Les violences lors des manifestations contre une réforme fiscale en Colombie ont fait une vingtaine de morts et plus de 800 blessés. Le ministre des Finances a démissionné lundi face à une mobilisation qui ne semble pas faiblir.
Mon maintien au gouvernement rendrait difficile l’édification rapide et efficace des consensus nécessaires
pour mener à bien une nouvelle proposition de réforme, a déclaré Alberto Carrasquilla, ministre depuis l’arrivée au pouvoir du président Ivan Duque en août 2018. Il est remplacé par l’économiste José Manuel Restrepo, jusque-là ministre du Commerce.
Le chef de l’État avait annoncé dimanche le retrait de ce projet pour en élaborer un nouveau, après cinq jours de protestations qui se sont soldés par la mort de 18 civils et d’un policier, selon le Défenseur du peuple, entité publique de protection des droits.
Le ministère de la Défense a pour sa part fait état de 846 blessés, dont 306 civils. En outre, 431 personnes ont été interpellées au cours des troubles qui, depuis le 28 avril, ont émaillé certaines manifestations, bien que la plupart aient été pacifiques.
Alors que le gouvernement a déployé l’armée en renfort dans les villes les plus touchées, plusieurs ONG ont accusé la police d’avoir tiré sur des civils.
De son côté, le ministre de la Défense Diego Molano a affirmé que les incidents violents étaient prémédités, organisés et financés par des groupes dissidents des FARC
, qui ont rejeté l’accord de paix signé en 2016 par l’ex-guérilla marxiste, ainsi que par l’Armée de libération nationale (ELN), considérée comme la dernière rébellion de Colombie.
Il a par ailleurs dénoncé des dégâts causés à 313 établissements commerciaux, 94 banques, 69 stations de transports publics, 36 guichets bancaires automatiques et 14 péages routiers.
Sous la pression des manifestations massives le 28 avril, et qui se sont répétées les jours suivants avec une ampleur diverse selon les villes, le président conservateur avait annoncé dimanche le retrait de la réforme fiscale, en cours d’examen au Parlement.
Il avait précisé qu’il présenterait un nouveau texte, excluant les points les plus contestés, dont une hausse de la taxe sur les biens et les services, ainsi que l’élargissement de la base d’imposition sur les revenus.
Le projet initial a suscité de fortes critiques. L’opposition, les syndicats et même des représentants du parti au pouvoir ont estimé qu’il visait trop la classe moyenne et l’ont jugé inopportun, car la pandémie aggrave la crise économique.

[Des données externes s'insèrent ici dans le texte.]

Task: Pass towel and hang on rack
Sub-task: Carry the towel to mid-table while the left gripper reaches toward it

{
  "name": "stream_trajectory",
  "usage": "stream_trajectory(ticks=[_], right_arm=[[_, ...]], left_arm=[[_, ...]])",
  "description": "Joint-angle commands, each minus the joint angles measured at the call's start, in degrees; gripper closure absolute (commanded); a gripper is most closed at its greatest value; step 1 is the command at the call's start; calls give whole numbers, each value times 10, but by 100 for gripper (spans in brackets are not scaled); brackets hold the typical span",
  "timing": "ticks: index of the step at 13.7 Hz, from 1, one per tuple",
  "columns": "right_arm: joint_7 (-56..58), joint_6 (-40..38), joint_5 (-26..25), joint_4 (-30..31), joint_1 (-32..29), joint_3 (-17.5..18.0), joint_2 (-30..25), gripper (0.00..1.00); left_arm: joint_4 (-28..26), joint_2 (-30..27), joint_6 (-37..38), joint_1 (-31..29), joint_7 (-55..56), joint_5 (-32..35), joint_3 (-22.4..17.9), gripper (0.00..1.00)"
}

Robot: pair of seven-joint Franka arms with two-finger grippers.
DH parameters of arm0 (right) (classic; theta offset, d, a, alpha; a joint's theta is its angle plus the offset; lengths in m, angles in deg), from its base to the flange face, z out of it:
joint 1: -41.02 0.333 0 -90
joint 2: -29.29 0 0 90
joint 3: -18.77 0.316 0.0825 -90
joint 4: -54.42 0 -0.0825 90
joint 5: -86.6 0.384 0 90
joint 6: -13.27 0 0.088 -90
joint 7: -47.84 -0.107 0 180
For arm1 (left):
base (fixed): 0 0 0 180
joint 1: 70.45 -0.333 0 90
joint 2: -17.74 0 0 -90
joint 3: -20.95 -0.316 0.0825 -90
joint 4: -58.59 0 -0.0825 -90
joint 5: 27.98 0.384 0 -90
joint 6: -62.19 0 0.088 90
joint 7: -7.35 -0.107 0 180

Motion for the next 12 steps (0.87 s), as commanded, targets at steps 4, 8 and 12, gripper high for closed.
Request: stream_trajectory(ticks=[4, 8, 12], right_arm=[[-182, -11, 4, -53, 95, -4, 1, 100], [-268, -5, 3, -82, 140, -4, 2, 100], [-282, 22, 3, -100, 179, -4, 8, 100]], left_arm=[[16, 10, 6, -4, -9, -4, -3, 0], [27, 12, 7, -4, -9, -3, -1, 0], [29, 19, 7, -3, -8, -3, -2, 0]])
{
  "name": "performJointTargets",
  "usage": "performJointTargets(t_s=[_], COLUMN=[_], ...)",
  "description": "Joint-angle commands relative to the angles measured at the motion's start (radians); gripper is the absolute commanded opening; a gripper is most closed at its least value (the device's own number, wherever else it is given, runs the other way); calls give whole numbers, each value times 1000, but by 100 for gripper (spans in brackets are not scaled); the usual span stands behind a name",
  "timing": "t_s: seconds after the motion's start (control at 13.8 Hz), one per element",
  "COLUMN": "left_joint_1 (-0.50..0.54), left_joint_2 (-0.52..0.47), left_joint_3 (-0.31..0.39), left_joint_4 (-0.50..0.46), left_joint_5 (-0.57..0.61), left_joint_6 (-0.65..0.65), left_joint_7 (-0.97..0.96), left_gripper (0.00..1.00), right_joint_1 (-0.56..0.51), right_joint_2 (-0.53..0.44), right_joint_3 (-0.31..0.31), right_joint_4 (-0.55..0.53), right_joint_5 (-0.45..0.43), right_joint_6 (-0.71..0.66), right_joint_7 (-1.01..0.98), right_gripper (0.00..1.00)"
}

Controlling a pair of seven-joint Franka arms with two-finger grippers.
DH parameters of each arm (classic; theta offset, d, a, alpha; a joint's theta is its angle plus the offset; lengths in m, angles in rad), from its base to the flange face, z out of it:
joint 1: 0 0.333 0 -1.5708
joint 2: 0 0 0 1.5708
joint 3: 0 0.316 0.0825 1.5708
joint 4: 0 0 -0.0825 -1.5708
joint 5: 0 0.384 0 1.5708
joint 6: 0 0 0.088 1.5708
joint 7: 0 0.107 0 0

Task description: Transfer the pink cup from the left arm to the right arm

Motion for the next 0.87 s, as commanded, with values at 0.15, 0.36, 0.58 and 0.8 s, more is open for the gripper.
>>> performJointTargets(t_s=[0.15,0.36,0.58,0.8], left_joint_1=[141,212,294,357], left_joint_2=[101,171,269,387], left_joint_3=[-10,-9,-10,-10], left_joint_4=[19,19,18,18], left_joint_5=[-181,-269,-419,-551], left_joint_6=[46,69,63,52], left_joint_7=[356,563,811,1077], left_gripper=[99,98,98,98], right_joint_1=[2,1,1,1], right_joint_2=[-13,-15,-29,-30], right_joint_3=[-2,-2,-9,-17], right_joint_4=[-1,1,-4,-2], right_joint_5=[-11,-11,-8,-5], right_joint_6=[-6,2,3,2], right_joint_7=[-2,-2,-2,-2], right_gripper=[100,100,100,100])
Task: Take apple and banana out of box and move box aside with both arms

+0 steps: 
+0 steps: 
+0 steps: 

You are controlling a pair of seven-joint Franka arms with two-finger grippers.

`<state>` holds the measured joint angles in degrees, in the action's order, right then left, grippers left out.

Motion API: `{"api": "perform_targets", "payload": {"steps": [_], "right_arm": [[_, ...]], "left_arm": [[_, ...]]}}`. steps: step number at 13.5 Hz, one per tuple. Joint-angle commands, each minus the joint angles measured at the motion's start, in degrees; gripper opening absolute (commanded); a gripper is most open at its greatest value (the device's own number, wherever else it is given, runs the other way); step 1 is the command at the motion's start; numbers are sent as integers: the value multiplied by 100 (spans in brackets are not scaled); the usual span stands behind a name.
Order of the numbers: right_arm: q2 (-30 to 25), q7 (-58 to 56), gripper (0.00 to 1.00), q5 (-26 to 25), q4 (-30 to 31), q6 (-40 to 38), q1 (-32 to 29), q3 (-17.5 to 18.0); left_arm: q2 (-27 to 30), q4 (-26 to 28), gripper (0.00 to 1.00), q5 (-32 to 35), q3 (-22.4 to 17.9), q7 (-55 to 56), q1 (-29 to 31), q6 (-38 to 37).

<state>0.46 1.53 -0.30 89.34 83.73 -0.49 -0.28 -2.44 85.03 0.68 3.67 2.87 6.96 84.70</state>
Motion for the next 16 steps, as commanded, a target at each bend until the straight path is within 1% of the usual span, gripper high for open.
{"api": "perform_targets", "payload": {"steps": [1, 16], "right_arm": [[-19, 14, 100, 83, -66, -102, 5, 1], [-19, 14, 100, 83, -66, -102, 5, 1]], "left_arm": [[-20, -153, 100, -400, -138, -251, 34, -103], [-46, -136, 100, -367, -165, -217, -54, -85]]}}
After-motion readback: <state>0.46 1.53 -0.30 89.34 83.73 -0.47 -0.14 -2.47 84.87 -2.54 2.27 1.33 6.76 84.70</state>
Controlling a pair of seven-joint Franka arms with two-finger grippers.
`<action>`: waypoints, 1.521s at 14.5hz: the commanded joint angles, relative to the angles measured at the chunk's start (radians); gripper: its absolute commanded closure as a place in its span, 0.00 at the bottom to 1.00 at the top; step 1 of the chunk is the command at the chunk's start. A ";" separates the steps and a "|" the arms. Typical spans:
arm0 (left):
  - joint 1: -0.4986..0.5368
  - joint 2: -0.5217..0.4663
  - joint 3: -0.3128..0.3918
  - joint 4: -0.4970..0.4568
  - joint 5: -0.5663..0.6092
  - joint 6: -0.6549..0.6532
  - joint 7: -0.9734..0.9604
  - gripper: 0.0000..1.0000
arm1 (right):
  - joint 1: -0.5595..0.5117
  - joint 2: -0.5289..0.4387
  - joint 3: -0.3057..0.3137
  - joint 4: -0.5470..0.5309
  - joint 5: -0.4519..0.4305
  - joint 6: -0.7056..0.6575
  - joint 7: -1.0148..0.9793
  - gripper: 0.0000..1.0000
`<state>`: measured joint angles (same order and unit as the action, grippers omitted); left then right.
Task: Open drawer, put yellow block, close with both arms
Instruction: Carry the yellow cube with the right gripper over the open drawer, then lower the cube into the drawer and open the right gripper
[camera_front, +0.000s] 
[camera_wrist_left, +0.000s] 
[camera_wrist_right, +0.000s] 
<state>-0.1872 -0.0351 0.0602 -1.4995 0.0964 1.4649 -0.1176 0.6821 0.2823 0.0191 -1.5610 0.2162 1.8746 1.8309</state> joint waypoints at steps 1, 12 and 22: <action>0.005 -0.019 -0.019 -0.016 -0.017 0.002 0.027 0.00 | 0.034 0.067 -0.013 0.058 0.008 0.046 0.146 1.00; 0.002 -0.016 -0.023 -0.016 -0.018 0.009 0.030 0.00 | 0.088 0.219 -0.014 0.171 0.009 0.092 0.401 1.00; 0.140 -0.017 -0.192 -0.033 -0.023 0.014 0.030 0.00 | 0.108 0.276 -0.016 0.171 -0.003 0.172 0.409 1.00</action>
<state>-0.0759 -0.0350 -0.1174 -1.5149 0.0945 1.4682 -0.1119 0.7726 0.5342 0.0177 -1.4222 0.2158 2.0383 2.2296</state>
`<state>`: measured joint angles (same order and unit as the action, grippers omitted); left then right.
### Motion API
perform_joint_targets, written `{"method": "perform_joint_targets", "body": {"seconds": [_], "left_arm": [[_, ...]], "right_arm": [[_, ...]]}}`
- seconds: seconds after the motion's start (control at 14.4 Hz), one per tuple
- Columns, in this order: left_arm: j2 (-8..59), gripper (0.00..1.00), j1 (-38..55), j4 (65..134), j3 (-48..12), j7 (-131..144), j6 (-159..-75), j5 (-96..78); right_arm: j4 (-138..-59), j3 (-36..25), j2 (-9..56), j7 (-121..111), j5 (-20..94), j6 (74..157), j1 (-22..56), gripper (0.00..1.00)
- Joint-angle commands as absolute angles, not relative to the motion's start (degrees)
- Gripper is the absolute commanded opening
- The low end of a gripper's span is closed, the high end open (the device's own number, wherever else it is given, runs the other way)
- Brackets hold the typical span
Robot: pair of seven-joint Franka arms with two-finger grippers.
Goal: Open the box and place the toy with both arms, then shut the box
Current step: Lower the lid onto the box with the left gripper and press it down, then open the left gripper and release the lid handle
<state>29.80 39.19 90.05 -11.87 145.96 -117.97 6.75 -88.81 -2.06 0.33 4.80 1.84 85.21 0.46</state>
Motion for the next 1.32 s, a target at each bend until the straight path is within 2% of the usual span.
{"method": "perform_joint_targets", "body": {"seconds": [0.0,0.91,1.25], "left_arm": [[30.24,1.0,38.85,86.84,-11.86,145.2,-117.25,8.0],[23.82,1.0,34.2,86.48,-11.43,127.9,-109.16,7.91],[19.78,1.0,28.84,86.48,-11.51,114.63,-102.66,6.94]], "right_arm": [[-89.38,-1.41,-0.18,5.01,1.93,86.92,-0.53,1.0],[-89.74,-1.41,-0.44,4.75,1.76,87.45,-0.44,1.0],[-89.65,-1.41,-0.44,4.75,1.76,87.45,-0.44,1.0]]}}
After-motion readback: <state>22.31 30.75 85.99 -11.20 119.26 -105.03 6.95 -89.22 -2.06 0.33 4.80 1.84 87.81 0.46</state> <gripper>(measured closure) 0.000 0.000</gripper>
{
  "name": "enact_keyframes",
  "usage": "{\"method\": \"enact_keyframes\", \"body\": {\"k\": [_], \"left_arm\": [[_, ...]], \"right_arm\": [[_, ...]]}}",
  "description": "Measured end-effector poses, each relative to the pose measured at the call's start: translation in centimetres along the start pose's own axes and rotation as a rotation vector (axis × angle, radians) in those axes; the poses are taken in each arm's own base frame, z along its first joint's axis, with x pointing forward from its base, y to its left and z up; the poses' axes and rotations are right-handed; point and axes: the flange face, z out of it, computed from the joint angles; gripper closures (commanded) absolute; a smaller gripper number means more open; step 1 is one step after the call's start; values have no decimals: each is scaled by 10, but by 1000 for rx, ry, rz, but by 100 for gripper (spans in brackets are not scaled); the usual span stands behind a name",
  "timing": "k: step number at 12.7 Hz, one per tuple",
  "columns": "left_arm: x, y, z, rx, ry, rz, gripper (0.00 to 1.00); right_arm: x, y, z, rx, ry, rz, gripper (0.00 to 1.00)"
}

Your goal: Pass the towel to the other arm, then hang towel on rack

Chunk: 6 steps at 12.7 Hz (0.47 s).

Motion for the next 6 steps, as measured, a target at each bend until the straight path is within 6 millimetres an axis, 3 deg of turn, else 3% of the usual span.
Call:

En dépit du retrait annoncé, plusieurs centaines de manifestants sont à nouveau descendus lundi dans les rues de Bogota, Medellin, Cali et Barranquilla.
Le Comité national de grève, à l’origine de la mobilisation initiale, a appelé à manifester à nouveau mercredi, bien que la plupart des grandes villes soient sous le coup de restrictions de déplacement, le pays traversant une troisième vague de contagions à la COVID-19 avec à ce jour plus de 2,9 millions de cas, dont plus de 75 000 décès.
Parmi ceux qui ont dénoncé la répression disproportionnée des manifestations, le directeur de Human Rights Watch (HRW) pour les Amériques, José Miguel Vivanco, a confirmé la mort d’une personne aux mains de la police à Cali, troisième ville du pays et l’une des plus concernées par les troubles de ces derniers jours.
L’ONG colombienne Temblores a pour sa part répertorié 940 cas de violences policières et précisé que la mort de huit manifestants présumément attaqués par des policiers
faisait l’objet d’une enquête.
Le gouvernement a présenté son projet de réforme fiscale le 15 avril au Parlement. Il entend accroître les recettes de l’État de l’équivalent de 6,3 milliards de dollars supplémentaires entre 2022 et 2031, pour financer les dépenses publiques.
La quatrième économie d’Amérique latine connaît sa pire crise en un demi-siècle, avec une chute du produit intérieur brut (PIB) de 6,8 % en 2020 et un chômage officiel de 16,8 % en mars.
Alors que près de la moitié de la population active de ce pays de 50 millions d’habitants vit de l’économie informelle, la pauvreté s’est aggravée à 42,5 %.